Joseph Slavec’s property lies on the edge of the Twin Cities metro, in an area rich with lakes and wetlands. One of the last remaining unprotected parcels in a habitat corridor connecting Lake Rebecca Regional Park to Lake Sarah, it provides important habitat to Trumpeter Swans and other unique wildlife. And now, thanks to a conservation easement with the Minnesota Land Trust and Hennepin County, it will forever be kept in its natural state.
This beautiful property falls in Hennepin County and is part of a larger complex of protected public and private lands, including land owned by Three Rivers Park District (Lake Rebecca Regional Park and Lake Sarah Park Reserve), and a series of adjacent conservation easement on private property. All these properties combined have created a rare area of natural habitat that allows species like the Trumpeter Swan to establish a sustainable population only 25 miles west of downtown Minneapolis.

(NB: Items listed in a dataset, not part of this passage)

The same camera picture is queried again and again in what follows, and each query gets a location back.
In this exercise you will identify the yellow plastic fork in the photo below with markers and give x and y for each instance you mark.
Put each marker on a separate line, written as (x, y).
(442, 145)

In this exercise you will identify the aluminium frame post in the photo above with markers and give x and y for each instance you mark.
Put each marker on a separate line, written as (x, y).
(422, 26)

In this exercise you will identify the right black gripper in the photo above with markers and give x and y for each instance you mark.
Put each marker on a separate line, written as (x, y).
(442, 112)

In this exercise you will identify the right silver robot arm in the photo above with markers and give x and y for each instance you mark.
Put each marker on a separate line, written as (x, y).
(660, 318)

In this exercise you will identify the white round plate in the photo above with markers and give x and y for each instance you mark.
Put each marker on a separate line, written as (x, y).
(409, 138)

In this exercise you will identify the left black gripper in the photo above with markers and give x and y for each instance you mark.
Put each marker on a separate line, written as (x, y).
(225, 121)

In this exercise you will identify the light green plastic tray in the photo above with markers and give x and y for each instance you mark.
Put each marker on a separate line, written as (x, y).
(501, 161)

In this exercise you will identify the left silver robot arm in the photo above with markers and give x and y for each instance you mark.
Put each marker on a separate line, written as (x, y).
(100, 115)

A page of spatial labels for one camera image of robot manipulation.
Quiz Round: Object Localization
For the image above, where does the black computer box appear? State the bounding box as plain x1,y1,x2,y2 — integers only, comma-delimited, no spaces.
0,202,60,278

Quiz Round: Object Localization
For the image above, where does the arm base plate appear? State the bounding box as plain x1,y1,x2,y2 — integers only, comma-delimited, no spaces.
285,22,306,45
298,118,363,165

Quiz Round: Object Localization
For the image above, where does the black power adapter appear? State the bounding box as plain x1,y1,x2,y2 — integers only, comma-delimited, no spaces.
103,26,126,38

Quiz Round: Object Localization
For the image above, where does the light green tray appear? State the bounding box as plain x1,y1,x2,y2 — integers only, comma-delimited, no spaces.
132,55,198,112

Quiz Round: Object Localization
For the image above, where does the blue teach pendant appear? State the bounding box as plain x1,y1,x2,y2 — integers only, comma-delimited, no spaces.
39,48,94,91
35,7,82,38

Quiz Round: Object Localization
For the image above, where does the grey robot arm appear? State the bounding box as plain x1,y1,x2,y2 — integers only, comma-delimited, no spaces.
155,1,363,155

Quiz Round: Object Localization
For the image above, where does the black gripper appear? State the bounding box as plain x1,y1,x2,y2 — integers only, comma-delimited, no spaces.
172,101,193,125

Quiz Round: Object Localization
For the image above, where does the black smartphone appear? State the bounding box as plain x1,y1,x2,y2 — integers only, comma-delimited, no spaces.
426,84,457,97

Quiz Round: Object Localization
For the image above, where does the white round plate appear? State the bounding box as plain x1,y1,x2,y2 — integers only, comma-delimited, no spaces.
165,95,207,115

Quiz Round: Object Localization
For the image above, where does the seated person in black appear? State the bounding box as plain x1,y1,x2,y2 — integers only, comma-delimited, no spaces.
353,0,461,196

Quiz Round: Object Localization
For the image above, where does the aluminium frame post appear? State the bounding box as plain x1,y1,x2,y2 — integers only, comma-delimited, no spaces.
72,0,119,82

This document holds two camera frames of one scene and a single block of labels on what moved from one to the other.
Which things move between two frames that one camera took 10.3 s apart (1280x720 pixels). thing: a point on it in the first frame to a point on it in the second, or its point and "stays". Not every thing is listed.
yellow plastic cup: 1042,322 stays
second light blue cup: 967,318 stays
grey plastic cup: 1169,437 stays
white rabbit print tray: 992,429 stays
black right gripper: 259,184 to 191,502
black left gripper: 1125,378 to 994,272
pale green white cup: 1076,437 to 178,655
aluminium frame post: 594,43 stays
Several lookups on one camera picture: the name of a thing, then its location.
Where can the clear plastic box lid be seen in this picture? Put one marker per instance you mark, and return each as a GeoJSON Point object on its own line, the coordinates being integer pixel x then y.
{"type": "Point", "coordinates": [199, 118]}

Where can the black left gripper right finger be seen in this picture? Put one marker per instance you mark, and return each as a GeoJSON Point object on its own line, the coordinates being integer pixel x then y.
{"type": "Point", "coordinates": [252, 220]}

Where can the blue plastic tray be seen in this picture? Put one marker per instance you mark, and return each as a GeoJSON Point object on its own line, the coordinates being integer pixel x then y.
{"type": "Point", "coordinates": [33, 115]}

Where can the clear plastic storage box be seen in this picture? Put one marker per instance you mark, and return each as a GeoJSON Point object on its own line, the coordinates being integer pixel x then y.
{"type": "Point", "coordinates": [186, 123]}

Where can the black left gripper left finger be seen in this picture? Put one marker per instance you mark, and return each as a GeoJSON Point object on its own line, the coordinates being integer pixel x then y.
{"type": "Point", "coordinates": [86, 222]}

“By protecting his property with a conservation easement, Joseph is helping add to this complex of protected lands right by the metro,” says Vanessa Perry, program manager for the Minnesota Land Trust. “Every piece of land counts when it comes to creating natural habitat for the many species of wildlife that rely on this area for their survival.”
“It feels good to know you’ve contributed to protecting nature in perpetuity,” says Joseph on the process of establishing a conservation easement. “I have a general interest in wildlife, and if I have an opportunity to give back like this, it’s a win-win for all of us.”
Long term, Joseph will work with Hennepin County and the Minnesota Land Trust to further restore the land, which will help it connect seamlessly to the protected areas surrounding it. The Minnesota Land Trust and Hennepin County have partnered to protect over 500 acres of habitat within Hennepin County, and restore 250 acres to its natural state.
“This piece of property is an integral part of a very unique habitat corridor connecting two large regional parks and has been identified as a priority natural resource in Hennepin County,” said David Thill, Hennepin County natural resources specialist. “This piece of property contains remnants of old growth maple-basswood forest and a tamarack bog that is part of hydrologic system that drains directly to beautiful Lake Rebecca. It is very exciting to see this wonderful resource preserved forever, providing critical habitat to a myriad of wildlife and plant species. We are thankful for landowners like Joseph Slavec that have a real connection to the land and a desire to preserve our rapidly disappearing natural natural heritage here in Hennepin County.”
“Protecting the water quality and critical wildlife habitat of our state depends on the generous spirit of Minnesotans like Joseph,” says Kris Larson, executive director of the Minnesota Land Trust. “By taking this important step to preserve his land forever, he has highlighted a unique part of our state’s heritage and help to protect Minnesota’s legacy of natural lands.”